WORK ORDER: Transcribe exactly everything in the data below from the line containing "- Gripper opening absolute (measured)" down to the line containing "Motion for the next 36", both lines included and nothing further.

GIVEN RECORDS:
-------

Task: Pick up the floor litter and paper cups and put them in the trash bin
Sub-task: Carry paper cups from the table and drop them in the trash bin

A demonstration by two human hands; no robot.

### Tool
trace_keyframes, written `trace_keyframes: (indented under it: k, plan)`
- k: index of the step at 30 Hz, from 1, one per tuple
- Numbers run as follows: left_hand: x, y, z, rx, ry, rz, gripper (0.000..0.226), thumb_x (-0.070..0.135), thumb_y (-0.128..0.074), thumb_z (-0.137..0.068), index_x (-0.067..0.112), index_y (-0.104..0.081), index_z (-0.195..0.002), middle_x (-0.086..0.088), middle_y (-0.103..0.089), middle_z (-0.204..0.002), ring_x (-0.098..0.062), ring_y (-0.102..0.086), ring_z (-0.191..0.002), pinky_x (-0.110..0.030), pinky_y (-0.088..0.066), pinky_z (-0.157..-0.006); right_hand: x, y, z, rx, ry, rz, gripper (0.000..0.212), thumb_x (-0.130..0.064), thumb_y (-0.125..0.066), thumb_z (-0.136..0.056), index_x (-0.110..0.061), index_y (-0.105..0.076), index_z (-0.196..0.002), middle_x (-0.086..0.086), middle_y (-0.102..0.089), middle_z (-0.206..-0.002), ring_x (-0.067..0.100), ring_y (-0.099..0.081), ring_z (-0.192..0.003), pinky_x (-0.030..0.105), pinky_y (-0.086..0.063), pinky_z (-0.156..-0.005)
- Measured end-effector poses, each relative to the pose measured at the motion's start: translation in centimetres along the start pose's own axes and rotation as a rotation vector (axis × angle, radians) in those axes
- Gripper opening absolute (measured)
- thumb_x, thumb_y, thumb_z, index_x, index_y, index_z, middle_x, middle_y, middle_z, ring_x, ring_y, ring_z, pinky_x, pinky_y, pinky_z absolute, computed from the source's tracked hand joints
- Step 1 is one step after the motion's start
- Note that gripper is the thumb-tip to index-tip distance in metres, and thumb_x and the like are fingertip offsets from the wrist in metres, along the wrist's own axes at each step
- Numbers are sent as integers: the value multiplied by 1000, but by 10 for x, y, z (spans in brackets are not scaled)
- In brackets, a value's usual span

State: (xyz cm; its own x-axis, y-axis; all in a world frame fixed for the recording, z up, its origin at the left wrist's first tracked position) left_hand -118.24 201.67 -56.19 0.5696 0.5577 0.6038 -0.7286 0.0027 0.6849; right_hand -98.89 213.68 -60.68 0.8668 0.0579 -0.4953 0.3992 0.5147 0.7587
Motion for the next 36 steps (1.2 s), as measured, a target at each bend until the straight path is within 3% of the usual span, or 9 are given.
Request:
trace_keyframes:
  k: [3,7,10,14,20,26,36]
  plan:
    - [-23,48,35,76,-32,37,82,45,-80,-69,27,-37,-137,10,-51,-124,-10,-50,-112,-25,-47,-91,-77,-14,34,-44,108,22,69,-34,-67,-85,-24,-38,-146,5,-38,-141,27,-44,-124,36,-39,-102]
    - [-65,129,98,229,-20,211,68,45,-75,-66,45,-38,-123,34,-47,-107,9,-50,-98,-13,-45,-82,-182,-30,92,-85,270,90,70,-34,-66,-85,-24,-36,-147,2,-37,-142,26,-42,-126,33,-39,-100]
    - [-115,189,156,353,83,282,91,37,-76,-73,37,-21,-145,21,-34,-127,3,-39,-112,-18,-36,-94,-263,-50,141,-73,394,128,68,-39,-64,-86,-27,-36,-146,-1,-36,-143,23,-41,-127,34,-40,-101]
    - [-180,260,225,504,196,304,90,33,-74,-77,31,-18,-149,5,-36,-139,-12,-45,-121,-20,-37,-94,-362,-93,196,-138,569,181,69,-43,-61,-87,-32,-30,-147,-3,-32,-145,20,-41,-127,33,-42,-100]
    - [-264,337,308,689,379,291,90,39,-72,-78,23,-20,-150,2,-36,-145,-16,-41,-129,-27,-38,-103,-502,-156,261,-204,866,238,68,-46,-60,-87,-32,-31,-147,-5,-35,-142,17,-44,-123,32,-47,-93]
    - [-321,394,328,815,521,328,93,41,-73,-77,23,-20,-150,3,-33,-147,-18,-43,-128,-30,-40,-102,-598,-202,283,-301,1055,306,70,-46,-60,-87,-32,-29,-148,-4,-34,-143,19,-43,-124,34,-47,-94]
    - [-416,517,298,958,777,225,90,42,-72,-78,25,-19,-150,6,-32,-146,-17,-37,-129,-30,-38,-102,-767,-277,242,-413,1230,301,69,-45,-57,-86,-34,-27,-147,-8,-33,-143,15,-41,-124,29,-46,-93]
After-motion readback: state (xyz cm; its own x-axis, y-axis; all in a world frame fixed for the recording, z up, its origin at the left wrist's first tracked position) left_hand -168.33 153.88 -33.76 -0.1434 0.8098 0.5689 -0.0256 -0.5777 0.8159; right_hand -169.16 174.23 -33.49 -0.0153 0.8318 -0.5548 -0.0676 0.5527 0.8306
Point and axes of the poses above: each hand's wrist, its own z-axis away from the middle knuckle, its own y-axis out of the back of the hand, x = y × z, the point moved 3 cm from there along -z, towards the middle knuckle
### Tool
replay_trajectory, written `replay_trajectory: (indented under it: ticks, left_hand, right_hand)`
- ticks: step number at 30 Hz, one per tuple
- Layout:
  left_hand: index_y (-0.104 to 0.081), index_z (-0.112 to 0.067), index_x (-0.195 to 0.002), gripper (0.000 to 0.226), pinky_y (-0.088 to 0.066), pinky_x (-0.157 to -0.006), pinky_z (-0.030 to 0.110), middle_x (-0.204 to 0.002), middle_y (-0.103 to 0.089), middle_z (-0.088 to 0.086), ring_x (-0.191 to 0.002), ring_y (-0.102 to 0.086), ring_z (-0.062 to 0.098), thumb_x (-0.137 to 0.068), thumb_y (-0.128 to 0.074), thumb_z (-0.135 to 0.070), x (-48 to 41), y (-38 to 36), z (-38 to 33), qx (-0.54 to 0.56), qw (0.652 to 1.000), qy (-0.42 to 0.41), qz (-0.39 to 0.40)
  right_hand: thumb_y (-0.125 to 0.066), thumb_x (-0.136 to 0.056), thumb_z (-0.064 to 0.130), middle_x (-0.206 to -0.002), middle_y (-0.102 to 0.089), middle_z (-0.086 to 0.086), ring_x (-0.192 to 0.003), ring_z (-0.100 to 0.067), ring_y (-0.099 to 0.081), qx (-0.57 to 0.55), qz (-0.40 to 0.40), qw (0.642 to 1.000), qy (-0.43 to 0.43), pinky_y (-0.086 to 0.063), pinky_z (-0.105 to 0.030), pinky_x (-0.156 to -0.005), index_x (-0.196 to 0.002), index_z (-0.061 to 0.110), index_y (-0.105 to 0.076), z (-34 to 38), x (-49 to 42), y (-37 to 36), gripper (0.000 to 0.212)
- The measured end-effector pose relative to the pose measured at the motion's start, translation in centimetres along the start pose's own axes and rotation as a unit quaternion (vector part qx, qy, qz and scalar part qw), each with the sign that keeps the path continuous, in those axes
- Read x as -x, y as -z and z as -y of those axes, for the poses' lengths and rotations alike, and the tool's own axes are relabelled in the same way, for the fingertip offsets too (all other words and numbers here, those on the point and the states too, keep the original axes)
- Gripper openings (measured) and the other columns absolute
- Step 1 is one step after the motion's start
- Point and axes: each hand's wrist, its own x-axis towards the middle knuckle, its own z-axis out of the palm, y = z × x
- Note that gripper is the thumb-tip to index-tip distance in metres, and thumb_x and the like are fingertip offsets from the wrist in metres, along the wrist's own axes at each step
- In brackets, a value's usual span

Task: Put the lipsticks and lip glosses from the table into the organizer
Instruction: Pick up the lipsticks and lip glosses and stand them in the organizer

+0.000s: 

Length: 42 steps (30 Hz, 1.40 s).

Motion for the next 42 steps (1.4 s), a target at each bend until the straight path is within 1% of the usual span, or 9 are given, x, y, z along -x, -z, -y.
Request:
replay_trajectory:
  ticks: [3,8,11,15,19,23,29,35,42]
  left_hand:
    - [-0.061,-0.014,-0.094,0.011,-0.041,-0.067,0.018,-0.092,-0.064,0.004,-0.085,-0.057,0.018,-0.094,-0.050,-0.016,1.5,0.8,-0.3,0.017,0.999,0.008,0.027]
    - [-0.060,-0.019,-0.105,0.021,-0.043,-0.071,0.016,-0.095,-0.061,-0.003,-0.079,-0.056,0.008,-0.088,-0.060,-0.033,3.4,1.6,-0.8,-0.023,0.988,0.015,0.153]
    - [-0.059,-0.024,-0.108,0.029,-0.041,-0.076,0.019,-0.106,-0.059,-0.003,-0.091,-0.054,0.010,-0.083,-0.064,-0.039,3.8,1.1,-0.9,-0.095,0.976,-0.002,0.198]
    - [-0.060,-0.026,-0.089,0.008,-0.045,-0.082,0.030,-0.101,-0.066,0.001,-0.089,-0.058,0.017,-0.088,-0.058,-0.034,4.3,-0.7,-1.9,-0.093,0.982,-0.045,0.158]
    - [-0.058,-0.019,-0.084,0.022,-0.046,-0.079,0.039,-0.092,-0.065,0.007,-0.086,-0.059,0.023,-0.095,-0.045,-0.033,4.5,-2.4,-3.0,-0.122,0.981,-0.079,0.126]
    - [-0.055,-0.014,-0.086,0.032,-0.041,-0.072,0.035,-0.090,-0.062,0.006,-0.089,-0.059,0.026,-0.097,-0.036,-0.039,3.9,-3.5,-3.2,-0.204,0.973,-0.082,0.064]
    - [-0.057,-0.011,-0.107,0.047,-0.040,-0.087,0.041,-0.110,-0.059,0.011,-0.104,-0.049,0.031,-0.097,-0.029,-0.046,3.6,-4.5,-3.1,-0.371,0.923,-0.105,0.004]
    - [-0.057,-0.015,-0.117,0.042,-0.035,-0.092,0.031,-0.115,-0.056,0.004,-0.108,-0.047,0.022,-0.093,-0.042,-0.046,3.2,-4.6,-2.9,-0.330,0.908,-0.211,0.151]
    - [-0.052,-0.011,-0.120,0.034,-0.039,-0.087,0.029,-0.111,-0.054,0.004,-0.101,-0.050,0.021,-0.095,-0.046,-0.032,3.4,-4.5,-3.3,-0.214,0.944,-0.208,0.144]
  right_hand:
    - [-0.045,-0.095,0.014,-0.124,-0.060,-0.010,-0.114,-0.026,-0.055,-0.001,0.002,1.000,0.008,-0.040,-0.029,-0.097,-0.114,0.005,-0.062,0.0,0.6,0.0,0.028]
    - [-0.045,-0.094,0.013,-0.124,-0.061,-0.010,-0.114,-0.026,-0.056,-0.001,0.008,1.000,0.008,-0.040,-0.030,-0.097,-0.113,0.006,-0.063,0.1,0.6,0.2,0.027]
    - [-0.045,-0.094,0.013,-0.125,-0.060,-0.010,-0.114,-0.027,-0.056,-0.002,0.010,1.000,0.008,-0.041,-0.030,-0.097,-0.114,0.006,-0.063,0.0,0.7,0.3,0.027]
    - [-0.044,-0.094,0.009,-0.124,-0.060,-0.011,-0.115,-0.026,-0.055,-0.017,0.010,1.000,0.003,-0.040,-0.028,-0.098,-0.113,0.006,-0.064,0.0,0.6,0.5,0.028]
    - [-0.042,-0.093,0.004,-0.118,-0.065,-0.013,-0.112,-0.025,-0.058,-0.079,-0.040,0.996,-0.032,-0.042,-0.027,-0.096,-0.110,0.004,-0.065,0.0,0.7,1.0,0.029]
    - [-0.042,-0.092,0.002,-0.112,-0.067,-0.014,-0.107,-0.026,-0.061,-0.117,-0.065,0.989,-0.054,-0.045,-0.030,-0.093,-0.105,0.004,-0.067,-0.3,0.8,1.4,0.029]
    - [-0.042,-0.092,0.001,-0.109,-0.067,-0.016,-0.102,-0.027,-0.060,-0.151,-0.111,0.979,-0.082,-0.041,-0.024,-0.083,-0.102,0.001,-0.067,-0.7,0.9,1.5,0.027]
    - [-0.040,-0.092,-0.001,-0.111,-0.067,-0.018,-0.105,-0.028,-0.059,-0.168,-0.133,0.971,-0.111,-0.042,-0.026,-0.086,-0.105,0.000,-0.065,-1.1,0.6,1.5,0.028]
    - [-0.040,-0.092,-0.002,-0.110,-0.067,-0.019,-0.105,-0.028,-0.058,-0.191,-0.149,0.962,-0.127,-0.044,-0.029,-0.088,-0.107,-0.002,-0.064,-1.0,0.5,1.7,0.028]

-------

TASK RESPONSE:
- Gripper opening absolute (measured)
- thumb_x, thumb_y, thumb_z, index_x, index_y, index_z, middle_x, middle_y, middle_z, ring_x, ring_y, ring_z, pinky_x, pinky_y, pinky_z absolute, computed from the source's tracked hand joints
- Step 1 is one step after the motion's start
- Note that gripper is the thumb-tip to index-tip distance in metres, and thumb_x and the like are fingertip offsets from the wrist in metres, along the wrist's own axes at each step
- Numbers are sent as integers: the value multiplied by 1000, but by 10 for x, y, z (spans in brackets are not scaled)
- In brackets, a value's usual span

State: (xyz cm; its own x-axis, y-axis; all in a world frame fixed for the recording, z up, its origin at the left wrist's first tracked position) left_hand -118.24 201.67 -56.19 0.5696 0.5577 0.6038 -0.7286 0.0027 0.6849; right_hand -98.89 213.68 -60.68 0.8668 0.0579 -0.4953 0.3992 0.5147 0.7587
Motion for the next 36 steps (1.2 s), as measured, a target at each bend until the straight path is within 3% of the usual span, or 9 are given.

Work on this exercise has concluded.